Socjaliści i Demokraci w Parlamencie Europejskim przewodzili dziś naciskom w sprawie apelu do UE o przedstawienie sprawiedliwego i zrównoważonego podejścia do poszukiwania i ratownictwa na Morzu Śródziemnym. W decydującym głosowaniu, które zostało odrzucone tylko dwoma głosami, centroprawicowa EPL, współpracując ze skrajną prawicą, zademonstrowała, że jest przeciwna zasadzie solidarności, jeśli chodzi o ratowanie życia na morzu. Grupa S&D chciała przekazać nowej Komisji Europejskiej wyraźne przesłanie w kwestii konieczności wzmocnienia działań poszukiwawczych i ratowniczych na Morzu Śródziemnym. Grupa S&D będzie nadal walczyć o bardziej sprawiedliwy i zrównoważony mechanizm relokacji pomiędzy państwami członkowskimi osób uratowanych na morzu, przy czym głównymi zasadami powinny być solidarność i sprawiedliwość.

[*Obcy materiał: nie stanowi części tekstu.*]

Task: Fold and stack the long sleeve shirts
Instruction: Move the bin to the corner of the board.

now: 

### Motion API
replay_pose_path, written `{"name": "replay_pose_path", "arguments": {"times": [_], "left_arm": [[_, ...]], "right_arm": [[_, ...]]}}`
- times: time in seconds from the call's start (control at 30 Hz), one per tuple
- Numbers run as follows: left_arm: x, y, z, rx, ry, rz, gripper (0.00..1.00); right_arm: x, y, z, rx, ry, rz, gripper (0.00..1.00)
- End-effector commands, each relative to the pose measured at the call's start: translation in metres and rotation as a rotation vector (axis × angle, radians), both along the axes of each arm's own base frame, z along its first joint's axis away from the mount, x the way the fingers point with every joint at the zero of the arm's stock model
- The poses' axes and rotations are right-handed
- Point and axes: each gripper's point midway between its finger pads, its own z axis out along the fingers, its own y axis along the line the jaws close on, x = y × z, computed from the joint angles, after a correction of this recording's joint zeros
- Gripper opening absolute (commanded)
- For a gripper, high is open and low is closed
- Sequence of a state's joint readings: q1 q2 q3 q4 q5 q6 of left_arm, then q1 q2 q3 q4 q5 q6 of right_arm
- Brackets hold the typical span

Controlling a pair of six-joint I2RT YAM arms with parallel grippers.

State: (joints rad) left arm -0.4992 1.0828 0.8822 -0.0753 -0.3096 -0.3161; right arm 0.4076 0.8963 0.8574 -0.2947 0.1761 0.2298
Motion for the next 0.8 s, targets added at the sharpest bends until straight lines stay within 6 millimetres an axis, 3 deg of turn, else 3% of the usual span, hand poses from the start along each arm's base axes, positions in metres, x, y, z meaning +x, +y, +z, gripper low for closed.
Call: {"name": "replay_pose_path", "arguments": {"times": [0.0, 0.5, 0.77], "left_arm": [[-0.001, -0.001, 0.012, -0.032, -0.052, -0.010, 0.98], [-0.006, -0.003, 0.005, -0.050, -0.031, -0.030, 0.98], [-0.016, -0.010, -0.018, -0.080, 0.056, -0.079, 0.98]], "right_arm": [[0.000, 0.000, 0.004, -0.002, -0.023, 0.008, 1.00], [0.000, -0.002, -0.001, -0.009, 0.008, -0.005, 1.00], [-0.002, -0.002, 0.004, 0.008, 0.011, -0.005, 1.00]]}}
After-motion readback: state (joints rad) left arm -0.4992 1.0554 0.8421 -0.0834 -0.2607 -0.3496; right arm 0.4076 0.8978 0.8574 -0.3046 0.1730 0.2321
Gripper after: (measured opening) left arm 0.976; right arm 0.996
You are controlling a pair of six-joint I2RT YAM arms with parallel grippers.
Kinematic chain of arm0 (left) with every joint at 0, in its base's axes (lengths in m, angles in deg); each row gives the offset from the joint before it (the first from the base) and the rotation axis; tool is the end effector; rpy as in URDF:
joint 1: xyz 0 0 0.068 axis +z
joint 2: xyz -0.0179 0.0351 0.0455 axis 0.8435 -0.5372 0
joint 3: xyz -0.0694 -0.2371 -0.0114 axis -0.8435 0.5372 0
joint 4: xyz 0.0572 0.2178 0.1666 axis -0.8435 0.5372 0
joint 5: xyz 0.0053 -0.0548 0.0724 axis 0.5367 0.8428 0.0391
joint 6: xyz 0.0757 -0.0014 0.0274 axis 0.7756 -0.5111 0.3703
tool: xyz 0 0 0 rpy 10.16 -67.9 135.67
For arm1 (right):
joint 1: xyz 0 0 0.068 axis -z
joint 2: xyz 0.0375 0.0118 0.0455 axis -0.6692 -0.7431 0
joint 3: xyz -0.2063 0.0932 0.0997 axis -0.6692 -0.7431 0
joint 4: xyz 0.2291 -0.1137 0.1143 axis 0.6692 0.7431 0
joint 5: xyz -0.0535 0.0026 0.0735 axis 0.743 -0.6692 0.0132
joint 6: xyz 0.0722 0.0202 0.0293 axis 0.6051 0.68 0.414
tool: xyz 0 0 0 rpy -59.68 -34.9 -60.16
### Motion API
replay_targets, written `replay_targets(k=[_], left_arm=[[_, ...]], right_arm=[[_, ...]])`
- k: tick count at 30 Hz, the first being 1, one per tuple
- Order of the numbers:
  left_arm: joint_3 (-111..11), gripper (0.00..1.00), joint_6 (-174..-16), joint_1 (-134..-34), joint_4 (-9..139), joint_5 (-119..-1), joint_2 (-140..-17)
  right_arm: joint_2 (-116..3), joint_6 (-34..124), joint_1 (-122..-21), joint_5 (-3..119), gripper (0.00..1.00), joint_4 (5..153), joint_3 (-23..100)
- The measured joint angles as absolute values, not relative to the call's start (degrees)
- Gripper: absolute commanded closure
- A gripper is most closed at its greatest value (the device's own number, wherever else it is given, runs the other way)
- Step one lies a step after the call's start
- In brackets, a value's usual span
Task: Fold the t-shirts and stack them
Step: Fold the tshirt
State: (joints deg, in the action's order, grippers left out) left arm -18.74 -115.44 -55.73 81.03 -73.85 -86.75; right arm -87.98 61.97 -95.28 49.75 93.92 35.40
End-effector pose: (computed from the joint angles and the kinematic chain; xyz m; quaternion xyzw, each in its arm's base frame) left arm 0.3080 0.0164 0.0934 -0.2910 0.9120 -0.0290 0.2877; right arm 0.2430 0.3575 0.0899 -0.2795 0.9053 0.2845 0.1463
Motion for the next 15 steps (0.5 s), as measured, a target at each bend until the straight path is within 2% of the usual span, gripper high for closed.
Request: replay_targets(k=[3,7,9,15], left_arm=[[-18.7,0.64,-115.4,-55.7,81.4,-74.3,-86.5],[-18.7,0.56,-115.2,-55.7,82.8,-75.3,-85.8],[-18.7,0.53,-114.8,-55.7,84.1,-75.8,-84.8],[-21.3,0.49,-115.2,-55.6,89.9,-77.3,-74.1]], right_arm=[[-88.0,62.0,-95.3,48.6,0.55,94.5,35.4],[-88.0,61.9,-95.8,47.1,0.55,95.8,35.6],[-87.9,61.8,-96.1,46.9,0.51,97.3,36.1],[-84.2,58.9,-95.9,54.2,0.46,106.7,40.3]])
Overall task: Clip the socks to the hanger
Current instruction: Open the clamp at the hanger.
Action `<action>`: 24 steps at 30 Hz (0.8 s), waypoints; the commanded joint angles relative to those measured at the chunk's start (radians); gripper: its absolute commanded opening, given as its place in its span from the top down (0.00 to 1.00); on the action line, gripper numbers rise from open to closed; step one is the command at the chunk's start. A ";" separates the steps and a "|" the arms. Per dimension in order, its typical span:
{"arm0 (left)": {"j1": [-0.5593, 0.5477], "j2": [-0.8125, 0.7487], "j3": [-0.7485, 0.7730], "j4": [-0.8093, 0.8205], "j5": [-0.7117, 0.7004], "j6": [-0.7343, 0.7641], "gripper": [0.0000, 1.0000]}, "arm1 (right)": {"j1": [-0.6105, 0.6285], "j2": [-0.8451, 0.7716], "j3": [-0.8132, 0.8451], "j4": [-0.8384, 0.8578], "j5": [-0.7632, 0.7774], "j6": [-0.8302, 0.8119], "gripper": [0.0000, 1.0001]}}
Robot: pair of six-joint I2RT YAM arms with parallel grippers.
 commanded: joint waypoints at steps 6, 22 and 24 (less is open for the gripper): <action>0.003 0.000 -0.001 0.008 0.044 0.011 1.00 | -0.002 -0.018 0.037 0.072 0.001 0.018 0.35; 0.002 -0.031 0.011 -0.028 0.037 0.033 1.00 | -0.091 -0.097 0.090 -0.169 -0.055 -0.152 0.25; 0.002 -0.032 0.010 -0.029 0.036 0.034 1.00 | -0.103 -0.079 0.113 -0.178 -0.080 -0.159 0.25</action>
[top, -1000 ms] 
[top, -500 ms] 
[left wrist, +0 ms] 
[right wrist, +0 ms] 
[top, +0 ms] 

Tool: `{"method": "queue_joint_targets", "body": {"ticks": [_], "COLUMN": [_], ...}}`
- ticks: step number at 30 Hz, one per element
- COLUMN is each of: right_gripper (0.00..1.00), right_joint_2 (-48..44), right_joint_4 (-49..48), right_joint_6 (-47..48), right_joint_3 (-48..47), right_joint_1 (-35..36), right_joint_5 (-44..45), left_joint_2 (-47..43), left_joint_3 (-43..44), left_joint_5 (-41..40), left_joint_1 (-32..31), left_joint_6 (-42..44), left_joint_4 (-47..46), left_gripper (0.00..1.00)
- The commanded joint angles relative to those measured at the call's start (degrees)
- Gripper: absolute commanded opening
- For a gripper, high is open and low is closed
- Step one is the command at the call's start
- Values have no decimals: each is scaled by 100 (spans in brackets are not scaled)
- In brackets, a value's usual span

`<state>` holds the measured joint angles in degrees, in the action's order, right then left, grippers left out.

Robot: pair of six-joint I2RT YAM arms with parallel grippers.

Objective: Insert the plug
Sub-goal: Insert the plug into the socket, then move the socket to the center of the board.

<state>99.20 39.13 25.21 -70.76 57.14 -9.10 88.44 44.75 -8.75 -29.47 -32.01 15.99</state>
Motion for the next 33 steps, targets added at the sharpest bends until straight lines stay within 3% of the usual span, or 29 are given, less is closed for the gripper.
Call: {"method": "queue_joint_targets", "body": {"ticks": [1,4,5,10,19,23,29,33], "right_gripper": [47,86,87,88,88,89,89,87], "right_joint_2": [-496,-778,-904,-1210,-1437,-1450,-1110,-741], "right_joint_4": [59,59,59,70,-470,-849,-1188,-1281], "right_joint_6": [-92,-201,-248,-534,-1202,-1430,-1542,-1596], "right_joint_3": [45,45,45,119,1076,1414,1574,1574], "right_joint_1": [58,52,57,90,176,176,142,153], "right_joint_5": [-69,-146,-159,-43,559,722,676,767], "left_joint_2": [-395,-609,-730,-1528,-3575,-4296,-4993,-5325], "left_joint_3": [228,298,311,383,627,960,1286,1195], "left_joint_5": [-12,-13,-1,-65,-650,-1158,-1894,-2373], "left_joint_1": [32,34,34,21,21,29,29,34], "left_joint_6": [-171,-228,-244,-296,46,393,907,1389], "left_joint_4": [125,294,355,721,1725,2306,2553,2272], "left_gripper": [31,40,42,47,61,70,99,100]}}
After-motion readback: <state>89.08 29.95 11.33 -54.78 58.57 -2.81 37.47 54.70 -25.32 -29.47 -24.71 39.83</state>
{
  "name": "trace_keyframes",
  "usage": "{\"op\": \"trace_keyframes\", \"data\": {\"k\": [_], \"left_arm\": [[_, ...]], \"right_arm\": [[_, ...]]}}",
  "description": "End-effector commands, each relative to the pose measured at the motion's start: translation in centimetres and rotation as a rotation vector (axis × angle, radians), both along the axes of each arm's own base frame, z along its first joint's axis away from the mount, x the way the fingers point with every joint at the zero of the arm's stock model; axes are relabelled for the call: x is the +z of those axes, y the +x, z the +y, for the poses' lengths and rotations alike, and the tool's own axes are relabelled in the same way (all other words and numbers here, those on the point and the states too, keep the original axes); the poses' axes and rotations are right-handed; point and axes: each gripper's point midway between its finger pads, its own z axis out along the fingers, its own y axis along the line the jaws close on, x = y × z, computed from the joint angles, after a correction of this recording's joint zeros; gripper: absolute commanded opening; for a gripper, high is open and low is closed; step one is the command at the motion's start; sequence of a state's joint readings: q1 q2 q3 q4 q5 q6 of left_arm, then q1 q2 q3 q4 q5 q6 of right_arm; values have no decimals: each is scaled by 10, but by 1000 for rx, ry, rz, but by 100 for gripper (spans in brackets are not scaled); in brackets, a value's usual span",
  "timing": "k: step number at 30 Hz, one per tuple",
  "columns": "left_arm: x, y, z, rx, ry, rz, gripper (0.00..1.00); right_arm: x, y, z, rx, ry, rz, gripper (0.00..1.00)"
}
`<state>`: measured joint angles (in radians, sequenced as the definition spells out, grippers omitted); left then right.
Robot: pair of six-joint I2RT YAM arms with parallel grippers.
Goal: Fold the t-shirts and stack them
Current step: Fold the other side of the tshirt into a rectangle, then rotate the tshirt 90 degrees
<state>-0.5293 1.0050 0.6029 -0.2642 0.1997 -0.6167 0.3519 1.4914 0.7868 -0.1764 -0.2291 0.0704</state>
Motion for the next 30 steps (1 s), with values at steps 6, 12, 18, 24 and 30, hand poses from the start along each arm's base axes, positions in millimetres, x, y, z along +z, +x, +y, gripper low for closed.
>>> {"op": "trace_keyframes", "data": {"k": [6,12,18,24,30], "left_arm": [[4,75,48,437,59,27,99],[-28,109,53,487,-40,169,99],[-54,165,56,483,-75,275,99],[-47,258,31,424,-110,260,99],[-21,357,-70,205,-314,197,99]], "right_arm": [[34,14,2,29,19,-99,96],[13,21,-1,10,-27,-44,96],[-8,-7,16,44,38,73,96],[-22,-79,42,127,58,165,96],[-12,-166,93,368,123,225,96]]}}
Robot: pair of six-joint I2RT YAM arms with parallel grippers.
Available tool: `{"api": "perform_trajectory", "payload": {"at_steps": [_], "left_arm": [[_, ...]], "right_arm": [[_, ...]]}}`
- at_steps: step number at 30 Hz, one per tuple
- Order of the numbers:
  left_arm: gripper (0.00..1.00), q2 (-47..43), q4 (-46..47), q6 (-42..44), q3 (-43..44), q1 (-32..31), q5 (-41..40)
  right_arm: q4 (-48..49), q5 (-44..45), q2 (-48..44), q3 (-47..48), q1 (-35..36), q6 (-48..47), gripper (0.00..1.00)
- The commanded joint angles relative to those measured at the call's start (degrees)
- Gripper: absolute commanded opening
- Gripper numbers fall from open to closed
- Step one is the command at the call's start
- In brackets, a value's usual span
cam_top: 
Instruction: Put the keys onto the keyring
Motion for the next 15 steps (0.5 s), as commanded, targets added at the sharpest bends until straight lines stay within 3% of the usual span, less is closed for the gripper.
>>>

Juan Fernandez López Aguilar, sprawozdawca i przewodniczący Komisji Wolności Obywatelskich, Sprawiedliwości i Spraw Wewnętrznych powiedział:

 - Zbyt wielu ludzi traci życie w Morzu Śródziemnym. Jest to nagląca sytuacja, a dysponujemy systemem, który potrzebuje pilnych reform. Nie czujemy takiego samego poczucia pilności ze strony Komisji lub państw członkowskich, ani ze strony centroprawicowej Europejskiej Partii Ludowej. Dzisiaj wyraźnie okazało się, że prawicowe grupy polityczne są skłonne wyrzec się swoich prawnych i moralnych zobowiązań. Nie potrafią działać odpowiedzialnie, aby ratować ludzkie życie na morzu. Skrajnie prawicowe grupy często odrzucają nasze podejście, ale bardzo rozczarowujące jest to, że nawet eurodeputowani z centroprawicy nie podzielają poczucia solidarności. Priorytetem dla naszej Grupy będzie nadal podejście polegające na wzmocnieniu działań poszukiwawczych i ratowniczych, wprowadzeniu bardziej niezawodnych, zrównoważonych i trwałych rozwiązań oraz unikaniu stosowania doraźnych środków. Jeśli chcemy wykazać się prawdziwą odpowiedzialnością w naszych działaniach, operacje poszukiwawcze i ratownicze nie mogą być pozostawione jedynie organizacjom pozarządowym i nie możemy w żaden sposób kryminalizować pomocy humanitarnej.

Birgit Sippel, koordynatorka Grupy S&D w Komisji Wolności Obywatelskich, Sprawiedliwości i Spraw Wewnętrznych powiedziała:

- Po dzisiejszym rozczarowującym głosowaniu Parlamentowi Europejskiemu nie udało się w absolutnie odpowiedzieć na pilną potrzebę automatycznej relokacji osób uratowanych na morzu. Eurodeputowani S&D chcieli powiedzieć wyraźnie, że zejście na ląd uratowanych osób powinno odbywać się wyłącznie w bezpiecznych miejscach. Na przykład Libia nie jest bezpiecznym państwem; w stosunku do niej wysuwane są bowiem zarzuty dotyczące poważnych naruszeń praw człowieka. Centroprawicy i skrajnie prawicowym grupom nie udało się dzisiaj zrozumieć tego, że legalne ścieżki są najlepszym sposobem zapobieżenia tragicznym ofiarom śmiertelnym. Dlatego też musimy wesprzeć operacje ewakuacyjne z Libii oraz zintensyfikować wspólne działania w zakresie przesiedleń, tworząc jednocześnie korytarze humanitarne do UE. Dzisiejszy dzień okazał się straconą szansą dla Parlamentu Europejskiego i jest to głosowanie, które może kosztować ludzkie życie.